From the records below, copy each line in which the string "name" occurs.

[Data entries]
━━━━━━━━━━━━━━━━━━━━

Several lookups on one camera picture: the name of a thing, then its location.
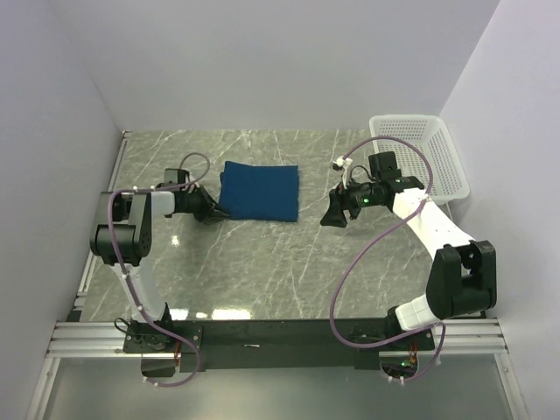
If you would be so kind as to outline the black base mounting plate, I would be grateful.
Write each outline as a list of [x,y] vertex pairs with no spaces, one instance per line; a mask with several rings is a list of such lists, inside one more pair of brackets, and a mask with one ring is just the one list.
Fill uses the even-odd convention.
[[[339,332],[358,343],[385,340],[381,318],[339,319]],[[154,330],[150,325],[131,321],[123,342],[125,354],[164,354],[174,358],[179,372],[196,366],[196,354]],[[380,352],[436,348],[429,332],[419,332],[374,349],[356,349],[340,343],[328,319],[291,320],[173,320],[171,330],[193,343],[201,355],[201,371],[243,368],[327,368],[353,367],[380,370]]]

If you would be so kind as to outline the aluminium frame rail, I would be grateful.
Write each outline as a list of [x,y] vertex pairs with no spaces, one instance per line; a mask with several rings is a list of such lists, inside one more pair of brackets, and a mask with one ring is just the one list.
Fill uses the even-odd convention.
[[94,256],[88,255],[73,308],[69,313],[70,320],[57,323],[53,329],[38,382],[25,415],[27,419],[45,417],[60,363],[64,359],[102,359],[123,355],[121,332],[113,330],[110,324],[104,322],[80,322],[80,313],[88,295],[94,265]]

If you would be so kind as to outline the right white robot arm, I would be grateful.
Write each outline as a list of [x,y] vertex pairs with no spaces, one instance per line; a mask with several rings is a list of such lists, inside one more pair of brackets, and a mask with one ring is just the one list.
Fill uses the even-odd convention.
[[358,183],[347,172],[351,159],[337,158],[332,166],[343,171],[341,181],[329,192],[323,227],[343,228],[361,209],[386,207],[408,226],[432,260],[424,293],[388,311],[384,333],[370,343],[344,338],[334,318],[329,324],[342,344],[369,349],[389,345],[405,348],[416,333],[446,319],[483,312],[497,303],[497,255],[489,241],[476,241],[462,231],[433,202],[429,188],[414,176],[404,176],[392,152],[369,156],[371,179]]

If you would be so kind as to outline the blue printed t shirt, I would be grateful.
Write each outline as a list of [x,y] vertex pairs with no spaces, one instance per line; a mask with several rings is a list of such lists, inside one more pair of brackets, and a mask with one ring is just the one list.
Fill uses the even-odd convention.
[[258,166],[227,161],[219,204],[232,220],[298,221],[297,165]]

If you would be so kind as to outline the white plastic laundry basket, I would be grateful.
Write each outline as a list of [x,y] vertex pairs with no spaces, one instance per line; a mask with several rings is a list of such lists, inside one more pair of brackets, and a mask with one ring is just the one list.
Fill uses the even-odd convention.
[[[406,176],[415,176],[423,184],[429,181],[424,160],[433,172],[430,196],[439,205],[462,200],[470,193],[470,186],[445,122],[435,115],[376,115],[369,120],[371,135],[387,139],[374,143],[377,152],[393,151],[398,167]],[[408,146],[389,140],[399,138]]]

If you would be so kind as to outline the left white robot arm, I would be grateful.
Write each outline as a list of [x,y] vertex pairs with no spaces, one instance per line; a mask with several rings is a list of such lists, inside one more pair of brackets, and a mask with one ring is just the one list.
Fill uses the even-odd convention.
[[125,348],[162,353],[186,345],[175,338],[169,305],[158,291],[148,261],[156,217],[190,214],[202,224],[230,218],[228,212],[185,169],[167,168],[164,181],[149,190],[101,192],[89,246],[120,277],[132,307],[126,321]]

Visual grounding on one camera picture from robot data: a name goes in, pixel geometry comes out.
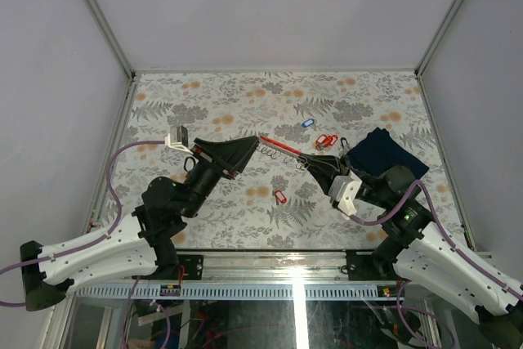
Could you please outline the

━━━━━━━━━━━━━━━━━━━━

(Result of the exercise)
Several lookups on one camera picture: the name of a thing, then its location.
Visual grounding on one camera picture from robot data: a name goes in, pixel geometry comes out.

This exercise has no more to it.